• [^] # Re: D'accord avec tes conclusions

    Posté par . En réponse au journal France Culture: que reste-t-il du logiciel libre ?. Évalué à 4.

    C'est même pire que ça : le représentant de MS a clairement dit qu'ils allaient vers un modèle cloud locatif, donc oui il vont proposer du service, mais plus à la location qu'à la vente. Et pour moi, ça signifie beaucoup plus de difficultés à changer de prestataires.

    Je ne comprends pas cette phrase. Un cloud à la base c'est de la location : tu donnes une quantité extravagante d'argent à un prestataire tous les mois et en échange il te fournit un service qui peut aller jusqu'à l'applicatif sizé pour tes besoins. Dans certains cas, tu payes à l'usage. Quand tu ne payes plus ... ben tu pries pour que ton prédécesseur ait bien négocié la clause de réversion.
    Que MS pousse de plus en plus vers du tout locatif ce n'est pas un secret, ni une nouveauté. Par exemple, en entreprise, O365 c'est 2011, la Software Assurance c'est 2006. Mais "en même temps", MS te permet aussi d'héberger des trucs Azure en mode "On Premise", donc dans ton datacenter.

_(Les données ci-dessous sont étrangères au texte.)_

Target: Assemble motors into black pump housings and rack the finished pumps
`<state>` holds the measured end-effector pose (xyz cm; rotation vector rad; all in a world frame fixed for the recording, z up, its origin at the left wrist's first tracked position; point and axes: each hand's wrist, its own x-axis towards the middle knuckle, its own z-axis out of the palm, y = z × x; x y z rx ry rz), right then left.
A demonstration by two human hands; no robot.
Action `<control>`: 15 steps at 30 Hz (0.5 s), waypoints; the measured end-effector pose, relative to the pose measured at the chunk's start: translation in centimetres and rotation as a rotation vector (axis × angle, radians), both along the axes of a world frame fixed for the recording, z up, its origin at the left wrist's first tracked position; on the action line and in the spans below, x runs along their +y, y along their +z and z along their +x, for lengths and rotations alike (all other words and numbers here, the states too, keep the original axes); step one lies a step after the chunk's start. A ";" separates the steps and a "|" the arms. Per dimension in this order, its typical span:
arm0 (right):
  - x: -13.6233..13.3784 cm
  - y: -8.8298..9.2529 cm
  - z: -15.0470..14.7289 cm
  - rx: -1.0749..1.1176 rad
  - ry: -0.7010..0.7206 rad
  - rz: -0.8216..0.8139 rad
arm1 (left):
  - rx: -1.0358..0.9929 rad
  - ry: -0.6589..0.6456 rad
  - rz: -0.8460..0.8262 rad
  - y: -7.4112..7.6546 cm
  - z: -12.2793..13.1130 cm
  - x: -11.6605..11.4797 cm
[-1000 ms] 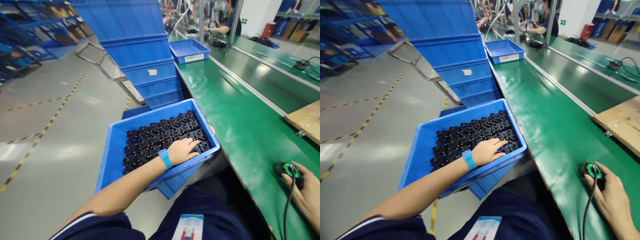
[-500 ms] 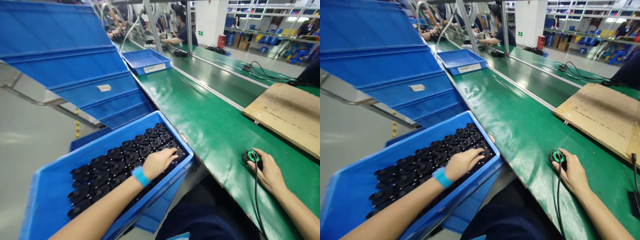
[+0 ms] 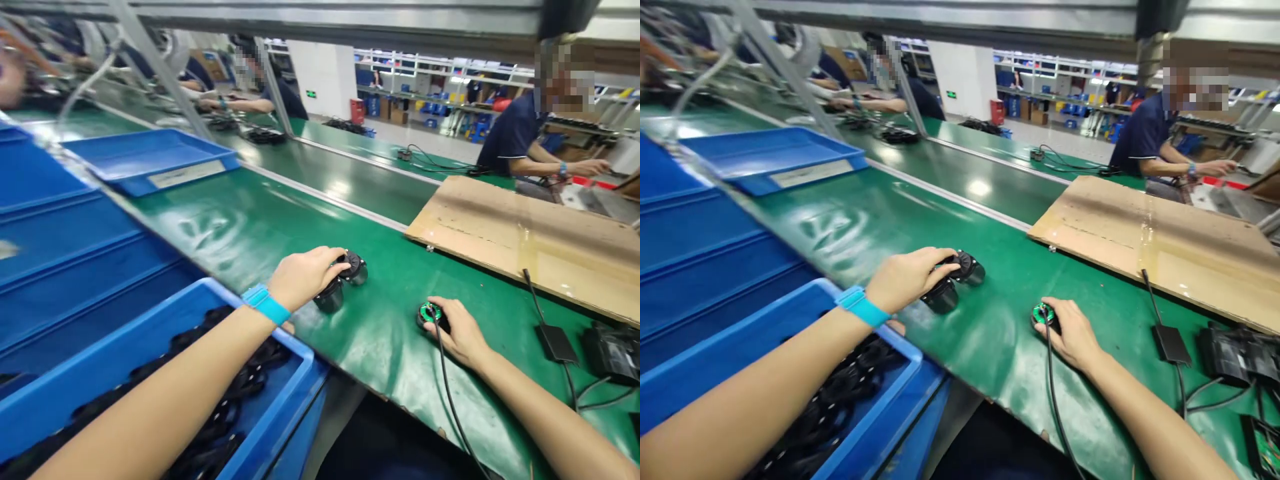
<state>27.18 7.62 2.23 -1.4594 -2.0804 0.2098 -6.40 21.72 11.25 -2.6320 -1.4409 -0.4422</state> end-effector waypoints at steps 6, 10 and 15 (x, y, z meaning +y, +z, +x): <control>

    • on a foiré (avis perso) pas mal de choses, sur la sensibilisation, sur l'éducation au numérique, sur notre capacité à co-construire avec les utilisateurs, avec les designeurs,

    Moi je pense que ce qu'on a surtout pas compris c'est que pour un utilisateur final le fait qu'un logiciel soit libre (pour le soft classique) et qu'il soit maître de ses données (pour le soft classique ou le cloud) n'est qu'un critère parmi d'autres. Du coup, toute la stratégie de comm de ces 15 dernières années est passée à côté (ex. les multiples solutions libres de video conf vs Skype ou le four absolu du mot dièse deletefacebook lors du "scandale" Cambridge Analytica).

    sur le fait qu'on se marre sur TapTempo mais qu'on ne met pas vraiment nos talents aux services de personnes qui veulent vraiment changer la société, etc.